▶ **ACTIVITY**: Find the lines of the material below that include the string "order", then copy each one.

=-=-=

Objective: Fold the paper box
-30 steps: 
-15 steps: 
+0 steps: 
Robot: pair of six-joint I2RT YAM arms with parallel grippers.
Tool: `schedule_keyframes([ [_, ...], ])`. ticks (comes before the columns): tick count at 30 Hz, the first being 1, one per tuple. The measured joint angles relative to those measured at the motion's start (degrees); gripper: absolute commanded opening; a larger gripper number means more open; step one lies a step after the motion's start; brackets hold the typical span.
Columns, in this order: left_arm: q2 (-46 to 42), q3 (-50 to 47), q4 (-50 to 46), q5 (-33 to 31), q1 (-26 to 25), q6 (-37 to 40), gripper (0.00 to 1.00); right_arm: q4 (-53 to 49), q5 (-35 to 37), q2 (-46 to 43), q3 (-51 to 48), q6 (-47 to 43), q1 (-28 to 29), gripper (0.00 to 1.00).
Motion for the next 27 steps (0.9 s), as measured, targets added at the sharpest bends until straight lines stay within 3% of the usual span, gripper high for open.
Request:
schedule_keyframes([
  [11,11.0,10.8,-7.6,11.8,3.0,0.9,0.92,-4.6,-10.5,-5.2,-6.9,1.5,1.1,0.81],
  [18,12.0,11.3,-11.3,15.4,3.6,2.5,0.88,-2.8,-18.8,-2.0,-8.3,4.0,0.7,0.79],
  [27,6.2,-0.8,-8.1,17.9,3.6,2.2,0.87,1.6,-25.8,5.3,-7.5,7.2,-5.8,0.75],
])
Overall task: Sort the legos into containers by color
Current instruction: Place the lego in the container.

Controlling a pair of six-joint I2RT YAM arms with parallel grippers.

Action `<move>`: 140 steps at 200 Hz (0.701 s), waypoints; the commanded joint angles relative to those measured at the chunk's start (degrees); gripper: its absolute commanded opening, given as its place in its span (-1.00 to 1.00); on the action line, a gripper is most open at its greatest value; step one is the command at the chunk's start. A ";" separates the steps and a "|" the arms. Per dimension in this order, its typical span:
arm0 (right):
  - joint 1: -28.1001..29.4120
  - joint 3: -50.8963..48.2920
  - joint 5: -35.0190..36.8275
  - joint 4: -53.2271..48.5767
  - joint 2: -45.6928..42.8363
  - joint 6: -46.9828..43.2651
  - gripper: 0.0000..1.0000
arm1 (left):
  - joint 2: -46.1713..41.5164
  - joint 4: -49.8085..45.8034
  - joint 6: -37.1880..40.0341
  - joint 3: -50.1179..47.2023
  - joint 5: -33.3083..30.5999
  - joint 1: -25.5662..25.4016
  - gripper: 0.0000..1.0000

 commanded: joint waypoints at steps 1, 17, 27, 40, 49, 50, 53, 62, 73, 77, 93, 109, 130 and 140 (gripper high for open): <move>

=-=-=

▶ **RESPONSE BOX**:
Columns, in this order: left_arm: q2 (-46 to 42), q3 (-50 to 47), q4 (-50 to 46), q5 (-33 to 31), q1 (-26 to 25), q6 (-37 to 40), gripper (0.00 to 1.00); right_arm: q4 (-53 to 49), q5 (-35 to 37), q2 (-46 to 43), q3 (-51 to 48), q6 (-47 to 43), q1 (-28 to 29), gripper (0.00 to 1.00).
Action `<move>`: 140 steps at 200 Hz (0.701 s), waypoints; the commanded joint angles relative to those measured at the chunk's start (degrees); gripper: its absolute commanded opening, given as its place in its span (-1.00 to 1.00); on the action line, a gripper is most open at its greatest value; step one is the command at the chunk's start. A ";" separates the steps and a "|" the arms. Per dimension in this order, its typical span:

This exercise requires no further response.